Their setup is mentioned here:
Supplementary Material
2. Detailed experimental settings
We implement, train, and evaluate all learning-based models on PyTorch 1.8.1. We use NVIDIA TITANXP to test both RD performance and inference speed. To test the speeds, we reproduce previously proposed models and evaluate them under the same running conditions for fair comparison. Since most of the models adopt reparameterization techniques, we fix the reparameterized weights before testing the speed. We follow a common protocol to test the latency with GPU synchronization. When testing each model, we drop the latency results (we do not drop them when evaluating RD performance) of the first 6 images to get rid of the influence of device warm-up, and average the running time of remained images to get the precious speed results.
We do not enable the deterministic inference mode (e.g.

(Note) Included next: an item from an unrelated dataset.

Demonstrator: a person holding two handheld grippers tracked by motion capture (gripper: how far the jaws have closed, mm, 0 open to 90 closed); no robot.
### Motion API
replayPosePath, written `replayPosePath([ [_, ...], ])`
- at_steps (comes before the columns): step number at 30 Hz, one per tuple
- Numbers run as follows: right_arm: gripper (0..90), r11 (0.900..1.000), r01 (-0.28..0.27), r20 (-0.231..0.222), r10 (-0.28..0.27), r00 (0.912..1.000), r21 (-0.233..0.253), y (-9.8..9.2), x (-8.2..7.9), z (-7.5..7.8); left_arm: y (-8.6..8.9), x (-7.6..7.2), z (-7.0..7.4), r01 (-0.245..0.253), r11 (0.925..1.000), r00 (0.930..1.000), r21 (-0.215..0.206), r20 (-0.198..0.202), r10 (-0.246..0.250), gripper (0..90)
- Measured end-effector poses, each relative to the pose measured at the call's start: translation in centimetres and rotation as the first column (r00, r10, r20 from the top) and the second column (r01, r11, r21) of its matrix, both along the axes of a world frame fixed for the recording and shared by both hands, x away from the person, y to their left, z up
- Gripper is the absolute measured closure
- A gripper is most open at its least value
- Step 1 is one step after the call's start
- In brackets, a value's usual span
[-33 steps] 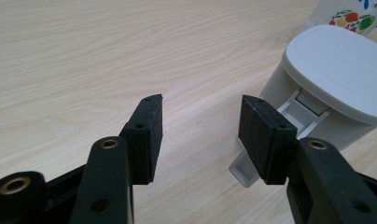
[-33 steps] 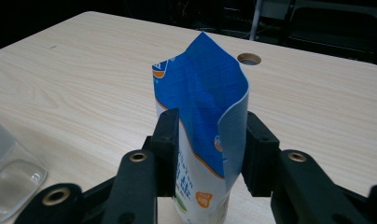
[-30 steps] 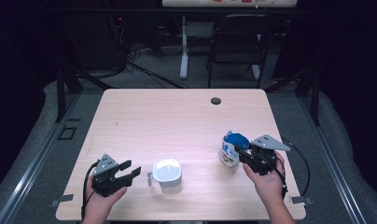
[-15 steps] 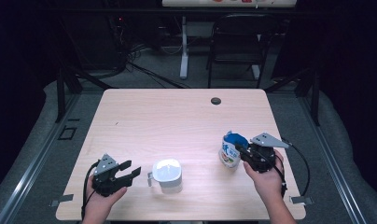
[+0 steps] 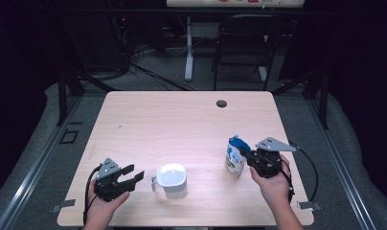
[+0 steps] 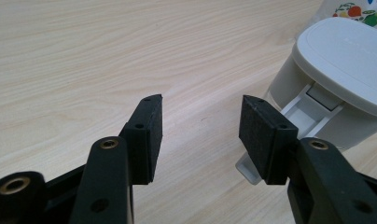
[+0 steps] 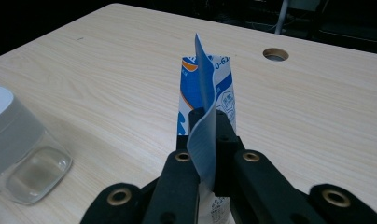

torch.backends.cudnn.deterministic
) when testing the model speeds for two reasons. First, we tend to believe that the deterministic issue can be well solved with engineering efforts, such as using integer-only inference. Thus, the deterministic floating-point inference is unnecessary. Second, the deterministic mode extremely slows down the speed of specific operators, like transposed convolutions which are adopted by ELIC and earlier baseline models (Balle et al. and Minnen et al.), making the comparison somewhat unfair.
Relative measurements may be more worthwhile on different machines. Looking at their chart, it looks like:
[!NOTE] The above comment still applies.
I took another look at the paper, and it says:
The architecture of $g_{\text{ch}}$ network is frankly sketched from Minnen et al. (2020). [...] The parameter aggregation network linearly reduces the dimensions to $2 M^{k}$ .
Our current implementation uses a sequential_channel_ramp
for $g_{\text{ch}}$. But the paper description seems to suggest:
# In [He2022], this is labeled "g_ch^(k)".
channel_context = {
f"y{k}": nn.Sequential(
conv(sum(self.groups[:k]), 224, kernel_size=5, stride=1),
nn.ReLU(inplace=True),
conv(224, 128, kernel_size=5, stride=1),
nn.ReLU(inplace=True),
conv(128, self.groups[k] * 2, kernel_size=5, stride=1),
)
for k in range(1, len(self.groups))
}
However, our current param_aggregation
seems to match the paper:
# In [He2022], this is labeled "Param Aggregation".
param_aggregation = [
sequential_channel_ramp(
# Input: spatial context, channel context, and hyper params.
self.groups[k] * 2 + (k > 0) * self.groups[k] * 2 + N * 2,
self.groups[k] * 2,
min_ch=N * 2,
num_layers=3,
interp="linear",
make_layer=nn.Conv2d,
make_act=lambda: nn.ReLU(inplace=True),
kernel_size=1,
stride=1,
padding=0,
)
for k in range(len(self.groups))
]
Thank you so much for your reimplementation of ELIC. However, in ELIC's original paper, they reported that the decoding latency of ELIC is much less than 100ms. But when I test with ELIC from CompressAI, the latency is about 130ms. May I ask why there is a speed gap? Looking forward to your reply.